_PROBLEM STATEMENT_
From the line with "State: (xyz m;" to the line with "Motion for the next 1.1", retype every line exactly, including those two, and leave out the rest of the data below.

Source records:
-- Opening Marker --
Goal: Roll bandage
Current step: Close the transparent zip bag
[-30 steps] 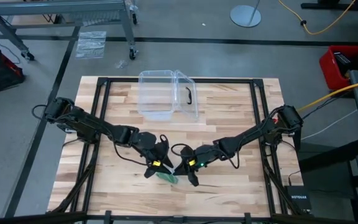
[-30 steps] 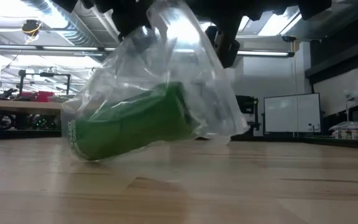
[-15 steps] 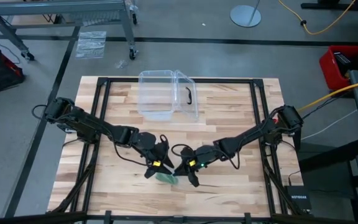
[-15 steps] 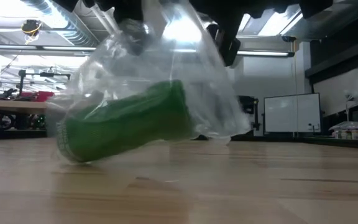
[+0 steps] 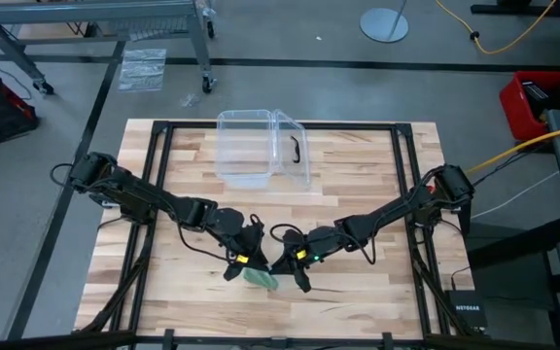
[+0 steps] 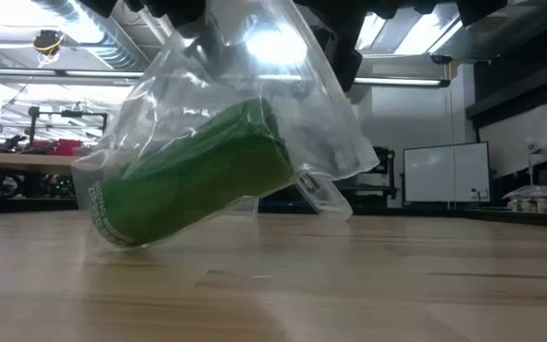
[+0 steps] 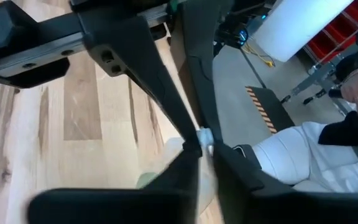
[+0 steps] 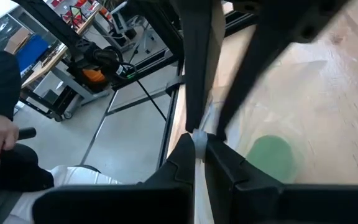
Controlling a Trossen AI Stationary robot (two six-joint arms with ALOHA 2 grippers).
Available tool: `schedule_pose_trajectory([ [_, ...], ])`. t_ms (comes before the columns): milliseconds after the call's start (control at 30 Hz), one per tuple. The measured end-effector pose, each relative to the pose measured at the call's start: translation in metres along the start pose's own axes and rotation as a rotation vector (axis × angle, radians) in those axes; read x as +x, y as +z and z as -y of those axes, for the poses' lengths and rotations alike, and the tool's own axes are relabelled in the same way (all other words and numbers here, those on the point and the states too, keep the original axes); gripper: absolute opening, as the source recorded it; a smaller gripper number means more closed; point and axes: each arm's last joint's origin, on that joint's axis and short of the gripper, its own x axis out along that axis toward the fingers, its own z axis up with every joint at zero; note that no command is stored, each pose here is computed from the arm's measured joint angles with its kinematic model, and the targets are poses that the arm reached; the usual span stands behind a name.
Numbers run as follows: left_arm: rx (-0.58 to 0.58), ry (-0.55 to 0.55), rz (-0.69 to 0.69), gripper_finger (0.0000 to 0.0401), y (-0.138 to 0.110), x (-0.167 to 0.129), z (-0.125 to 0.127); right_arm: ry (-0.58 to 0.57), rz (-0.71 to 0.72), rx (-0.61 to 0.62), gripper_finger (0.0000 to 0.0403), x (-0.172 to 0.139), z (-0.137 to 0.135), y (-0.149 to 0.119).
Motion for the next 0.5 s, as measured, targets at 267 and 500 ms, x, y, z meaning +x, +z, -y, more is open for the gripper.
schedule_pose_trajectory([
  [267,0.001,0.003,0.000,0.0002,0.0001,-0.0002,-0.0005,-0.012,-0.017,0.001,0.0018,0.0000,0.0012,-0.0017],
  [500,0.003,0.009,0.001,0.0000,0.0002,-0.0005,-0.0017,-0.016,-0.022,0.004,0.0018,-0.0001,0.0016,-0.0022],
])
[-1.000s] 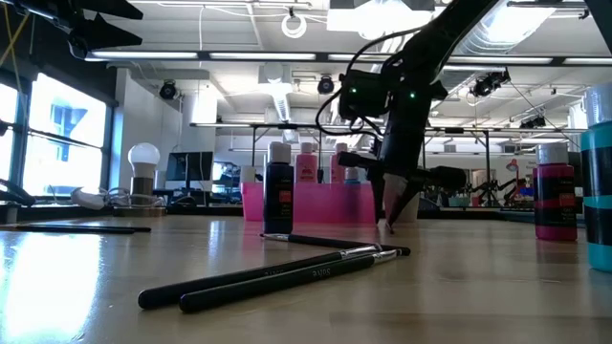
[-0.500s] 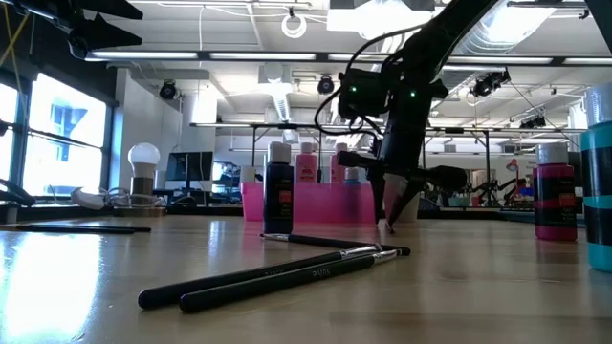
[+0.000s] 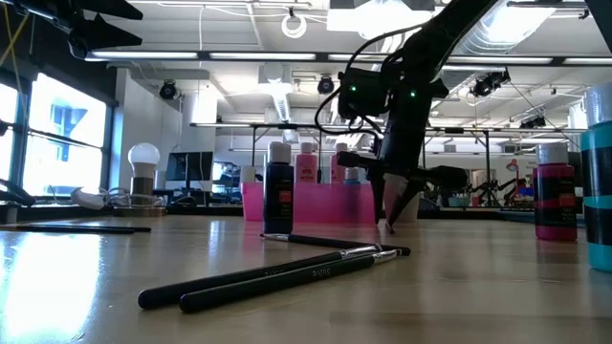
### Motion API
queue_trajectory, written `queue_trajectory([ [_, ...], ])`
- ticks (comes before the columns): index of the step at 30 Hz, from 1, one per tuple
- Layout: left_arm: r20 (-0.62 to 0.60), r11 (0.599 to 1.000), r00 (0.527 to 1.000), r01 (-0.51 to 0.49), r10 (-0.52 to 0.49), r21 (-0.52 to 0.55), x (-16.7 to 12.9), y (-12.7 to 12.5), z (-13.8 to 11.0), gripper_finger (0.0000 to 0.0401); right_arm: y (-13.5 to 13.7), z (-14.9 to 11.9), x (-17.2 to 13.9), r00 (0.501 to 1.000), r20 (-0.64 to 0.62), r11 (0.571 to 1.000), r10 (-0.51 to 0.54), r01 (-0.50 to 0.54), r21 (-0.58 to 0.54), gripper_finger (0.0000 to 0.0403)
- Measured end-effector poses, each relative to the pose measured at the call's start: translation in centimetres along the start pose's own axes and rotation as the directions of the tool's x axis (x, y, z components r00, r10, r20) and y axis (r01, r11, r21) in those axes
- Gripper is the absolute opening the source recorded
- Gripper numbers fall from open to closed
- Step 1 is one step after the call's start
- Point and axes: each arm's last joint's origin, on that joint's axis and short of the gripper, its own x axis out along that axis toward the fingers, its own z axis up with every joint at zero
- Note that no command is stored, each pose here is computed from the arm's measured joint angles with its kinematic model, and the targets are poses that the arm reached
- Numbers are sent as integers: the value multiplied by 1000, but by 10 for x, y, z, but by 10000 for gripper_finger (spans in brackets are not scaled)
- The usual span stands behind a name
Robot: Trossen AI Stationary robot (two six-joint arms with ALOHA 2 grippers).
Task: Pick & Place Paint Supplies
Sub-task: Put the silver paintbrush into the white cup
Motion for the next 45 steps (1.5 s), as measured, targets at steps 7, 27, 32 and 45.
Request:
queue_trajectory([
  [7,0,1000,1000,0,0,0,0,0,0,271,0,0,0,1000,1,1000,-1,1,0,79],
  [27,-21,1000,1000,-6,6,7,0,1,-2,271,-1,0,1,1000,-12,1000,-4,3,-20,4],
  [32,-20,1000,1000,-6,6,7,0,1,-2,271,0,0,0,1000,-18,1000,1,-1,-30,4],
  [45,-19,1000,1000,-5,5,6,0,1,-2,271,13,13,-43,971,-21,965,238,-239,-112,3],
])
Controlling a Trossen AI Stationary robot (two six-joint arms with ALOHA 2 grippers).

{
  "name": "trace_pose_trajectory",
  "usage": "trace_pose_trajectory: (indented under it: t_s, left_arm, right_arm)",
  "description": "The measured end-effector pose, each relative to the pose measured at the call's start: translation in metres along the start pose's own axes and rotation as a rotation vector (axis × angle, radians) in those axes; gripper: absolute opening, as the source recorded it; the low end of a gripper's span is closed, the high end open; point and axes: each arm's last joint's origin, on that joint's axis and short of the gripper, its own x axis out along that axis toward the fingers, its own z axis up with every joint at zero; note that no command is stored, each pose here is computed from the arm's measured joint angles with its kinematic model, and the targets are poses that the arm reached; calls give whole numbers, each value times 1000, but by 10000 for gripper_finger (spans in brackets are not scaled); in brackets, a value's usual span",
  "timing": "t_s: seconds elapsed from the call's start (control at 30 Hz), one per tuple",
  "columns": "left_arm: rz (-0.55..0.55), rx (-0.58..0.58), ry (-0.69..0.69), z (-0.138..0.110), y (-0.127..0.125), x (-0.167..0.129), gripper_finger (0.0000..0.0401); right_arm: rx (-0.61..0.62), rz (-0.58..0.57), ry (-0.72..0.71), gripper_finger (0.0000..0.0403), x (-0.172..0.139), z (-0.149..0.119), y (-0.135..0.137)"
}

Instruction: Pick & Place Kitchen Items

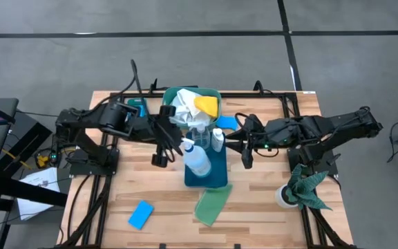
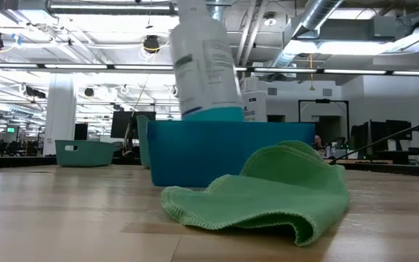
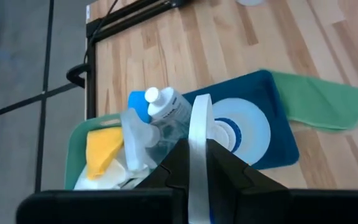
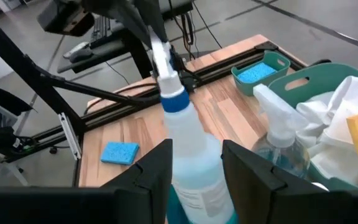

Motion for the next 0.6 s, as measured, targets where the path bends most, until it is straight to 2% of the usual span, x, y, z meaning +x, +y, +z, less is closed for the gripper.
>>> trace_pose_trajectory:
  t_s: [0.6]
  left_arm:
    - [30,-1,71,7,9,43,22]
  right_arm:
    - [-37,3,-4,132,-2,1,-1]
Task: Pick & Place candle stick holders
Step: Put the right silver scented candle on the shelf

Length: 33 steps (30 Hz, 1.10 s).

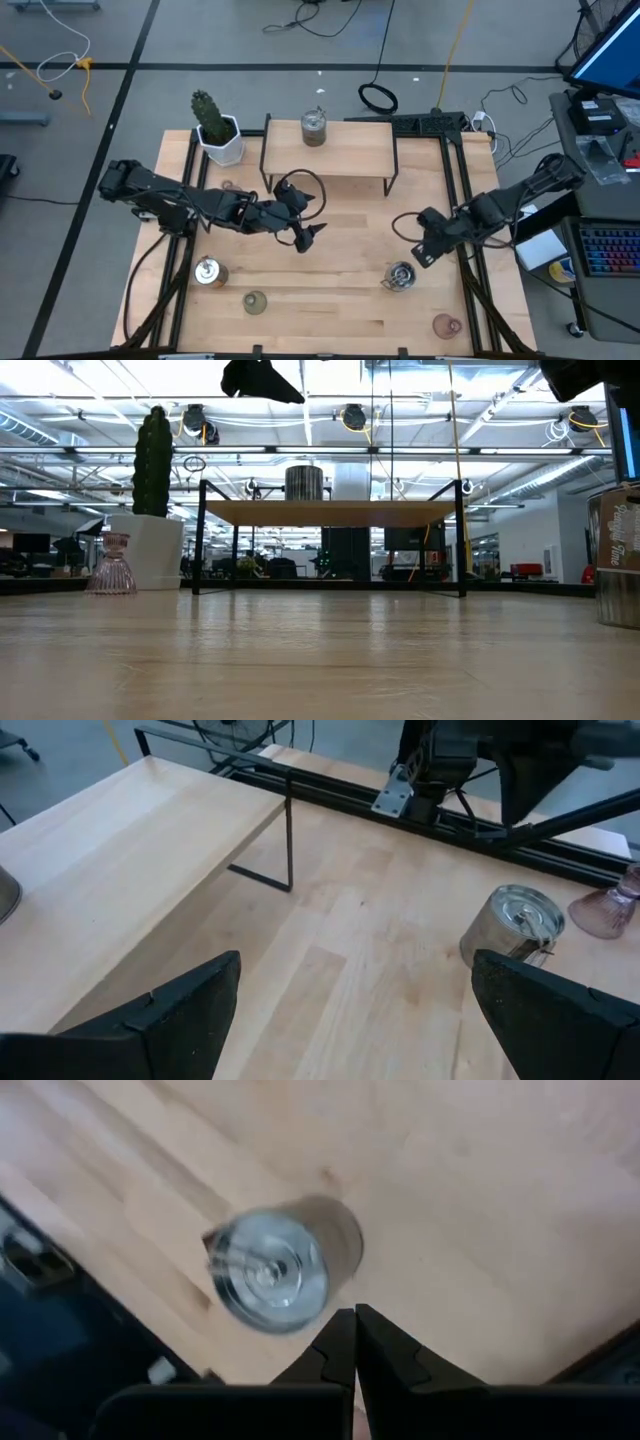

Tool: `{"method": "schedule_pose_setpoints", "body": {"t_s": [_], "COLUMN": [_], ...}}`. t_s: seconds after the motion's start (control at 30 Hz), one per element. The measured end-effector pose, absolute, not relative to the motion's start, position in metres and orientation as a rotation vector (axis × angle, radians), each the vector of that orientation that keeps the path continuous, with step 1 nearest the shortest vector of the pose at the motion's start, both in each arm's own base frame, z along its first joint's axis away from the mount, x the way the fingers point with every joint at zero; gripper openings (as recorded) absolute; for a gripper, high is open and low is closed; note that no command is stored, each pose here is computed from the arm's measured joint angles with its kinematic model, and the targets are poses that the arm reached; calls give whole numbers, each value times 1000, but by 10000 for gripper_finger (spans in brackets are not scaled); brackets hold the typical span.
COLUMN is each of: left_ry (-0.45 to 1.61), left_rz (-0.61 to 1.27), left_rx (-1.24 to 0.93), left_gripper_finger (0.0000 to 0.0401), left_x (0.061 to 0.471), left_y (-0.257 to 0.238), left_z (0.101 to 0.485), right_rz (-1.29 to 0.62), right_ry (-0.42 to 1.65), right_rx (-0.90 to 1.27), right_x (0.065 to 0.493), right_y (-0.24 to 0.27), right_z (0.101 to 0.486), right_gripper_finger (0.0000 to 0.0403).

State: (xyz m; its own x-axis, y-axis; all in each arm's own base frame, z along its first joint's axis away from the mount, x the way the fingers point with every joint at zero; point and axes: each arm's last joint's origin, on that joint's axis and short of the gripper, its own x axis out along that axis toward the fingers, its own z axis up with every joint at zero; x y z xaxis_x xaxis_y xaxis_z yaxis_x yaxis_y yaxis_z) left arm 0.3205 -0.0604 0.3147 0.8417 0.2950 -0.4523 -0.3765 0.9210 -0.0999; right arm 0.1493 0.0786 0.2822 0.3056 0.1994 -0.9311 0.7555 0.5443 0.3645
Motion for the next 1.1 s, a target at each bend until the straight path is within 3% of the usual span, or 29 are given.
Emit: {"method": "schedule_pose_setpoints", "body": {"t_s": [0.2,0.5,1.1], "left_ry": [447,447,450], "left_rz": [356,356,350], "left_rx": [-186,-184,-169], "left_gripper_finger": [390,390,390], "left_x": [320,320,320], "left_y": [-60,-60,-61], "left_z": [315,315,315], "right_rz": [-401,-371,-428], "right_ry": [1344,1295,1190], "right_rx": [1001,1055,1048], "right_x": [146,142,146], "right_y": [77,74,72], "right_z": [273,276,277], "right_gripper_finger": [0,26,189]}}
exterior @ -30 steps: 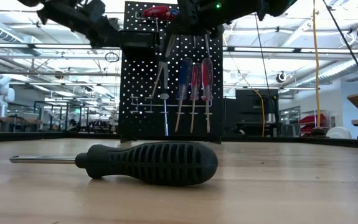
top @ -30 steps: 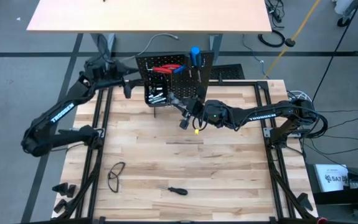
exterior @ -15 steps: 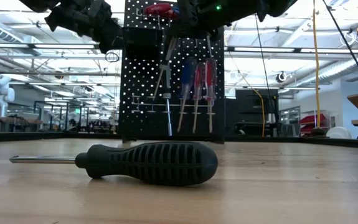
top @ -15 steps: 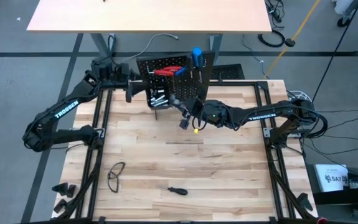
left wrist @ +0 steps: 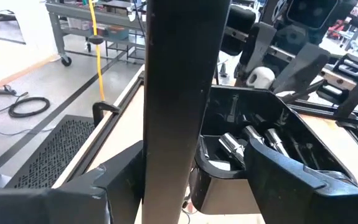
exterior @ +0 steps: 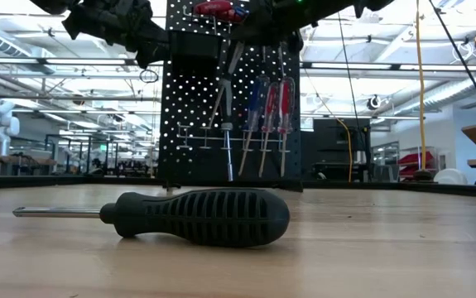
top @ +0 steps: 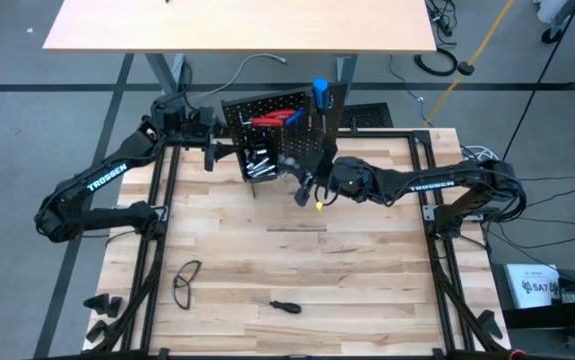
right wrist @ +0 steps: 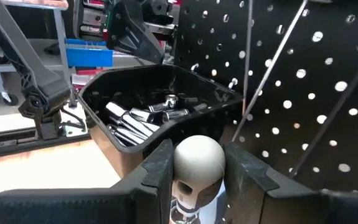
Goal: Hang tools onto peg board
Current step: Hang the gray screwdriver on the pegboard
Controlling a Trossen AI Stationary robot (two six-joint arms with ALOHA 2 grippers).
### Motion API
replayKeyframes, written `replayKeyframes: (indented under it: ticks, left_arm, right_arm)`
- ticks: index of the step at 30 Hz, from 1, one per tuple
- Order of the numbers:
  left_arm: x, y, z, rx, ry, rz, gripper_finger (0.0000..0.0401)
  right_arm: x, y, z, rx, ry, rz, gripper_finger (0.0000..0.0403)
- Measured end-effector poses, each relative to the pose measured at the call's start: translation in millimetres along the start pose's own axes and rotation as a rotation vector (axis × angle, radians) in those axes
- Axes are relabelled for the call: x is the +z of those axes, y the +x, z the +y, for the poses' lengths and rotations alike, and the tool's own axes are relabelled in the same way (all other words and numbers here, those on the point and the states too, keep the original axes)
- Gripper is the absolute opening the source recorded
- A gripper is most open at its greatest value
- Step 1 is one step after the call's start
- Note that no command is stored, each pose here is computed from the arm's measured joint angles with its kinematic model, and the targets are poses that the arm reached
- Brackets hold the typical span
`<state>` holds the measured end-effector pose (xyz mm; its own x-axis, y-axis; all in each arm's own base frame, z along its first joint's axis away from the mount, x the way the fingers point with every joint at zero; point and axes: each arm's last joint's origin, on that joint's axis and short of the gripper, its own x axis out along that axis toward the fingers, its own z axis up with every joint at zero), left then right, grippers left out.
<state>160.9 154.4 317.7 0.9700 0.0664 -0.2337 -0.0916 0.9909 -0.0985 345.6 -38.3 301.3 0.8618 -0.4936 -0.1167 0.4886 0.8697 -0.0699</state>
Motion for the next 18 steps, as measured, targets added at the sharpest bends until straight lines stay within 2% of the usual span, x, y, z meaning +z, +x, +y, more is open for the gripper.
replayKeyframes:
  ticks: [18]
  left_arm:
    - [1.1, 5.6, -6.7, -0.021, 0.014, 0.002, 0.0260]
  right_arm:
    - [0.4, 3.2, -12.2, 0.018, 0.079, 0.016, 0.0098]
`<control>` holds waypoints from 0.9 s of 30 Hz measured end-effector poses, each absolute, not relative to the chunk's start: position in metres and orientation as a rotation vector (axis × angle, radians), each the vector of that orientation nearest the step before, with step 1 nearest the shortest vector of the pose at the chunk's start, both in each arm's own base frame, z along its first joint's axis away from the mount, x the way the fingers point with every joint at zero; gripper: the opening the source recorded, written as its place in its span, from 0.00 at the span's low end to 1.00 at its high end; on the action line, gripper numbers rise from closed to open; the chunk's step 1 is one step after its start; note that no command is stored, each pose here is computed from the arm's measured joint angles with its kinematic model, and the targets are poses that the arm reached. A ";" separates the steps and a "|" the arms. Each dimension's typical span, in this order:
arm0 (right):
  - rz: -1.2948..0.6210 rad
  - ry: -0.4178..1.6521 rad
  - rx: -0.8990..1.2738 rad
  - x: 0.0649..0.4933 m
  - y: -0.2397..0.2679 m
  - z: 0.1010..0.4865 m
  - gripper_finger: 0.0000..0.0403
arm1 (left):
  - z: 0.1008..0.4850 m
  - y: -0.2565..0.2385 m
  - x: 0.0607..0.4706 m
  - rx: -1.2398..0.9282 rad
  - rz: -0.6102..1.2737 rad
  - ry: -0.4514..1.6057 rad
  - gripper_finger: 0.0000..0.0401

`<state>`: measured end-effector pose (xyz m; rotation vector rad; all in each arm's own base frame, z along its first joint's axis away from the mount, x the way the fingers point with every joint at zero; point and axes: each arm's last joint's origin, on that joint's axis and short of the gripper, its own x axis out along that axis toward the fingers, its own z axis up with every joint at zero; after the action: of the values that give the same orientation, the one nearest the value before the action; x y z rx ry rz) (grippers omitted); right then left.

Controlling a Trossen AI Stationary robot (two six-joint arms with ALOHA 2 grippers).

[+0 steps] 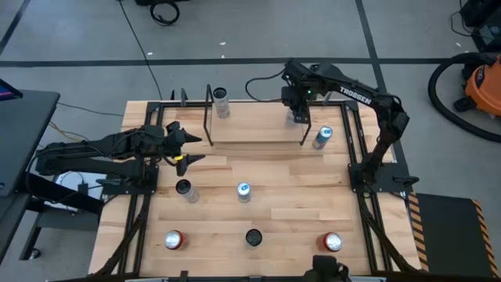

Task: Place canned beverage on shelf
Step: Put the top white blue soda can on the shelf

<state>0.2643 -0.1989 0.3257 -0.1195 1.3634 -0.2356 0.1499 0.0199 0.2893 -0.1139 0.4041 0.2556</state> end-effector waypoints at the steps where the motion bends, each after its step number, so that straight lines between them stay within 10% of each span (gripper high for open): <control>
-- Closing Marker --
_RESPONSE BOX_
State: (xyz m; its own x-axis, y-axis; all in each arm's own base frame, z along its first joint's axis away from the mount, x the way the fingers point with every joint at zero; point and axes: each arm's last joint's origin, on that joint's axis and short of the gripper, its own x axis out along that axis toward the fingers, its own z axis up with every joint at zero; x y z xaxis_x xaxis_y xaxis_z yaxis_x yaxis_y yaxis_z) left arm 0.3205 -0.0604 0.3147 0.8417 0.2950 -0.4523 -0.3765 0.9210 -0.0999; right arm 0.1493 0.0786 0.2822 0.3056 0.1994 -0.9311 0.7555 0.5443 0.3645
Motion for the next 1.1 s, a target at each bend until the straight path is within 3% of the usual span, or 29 are given.

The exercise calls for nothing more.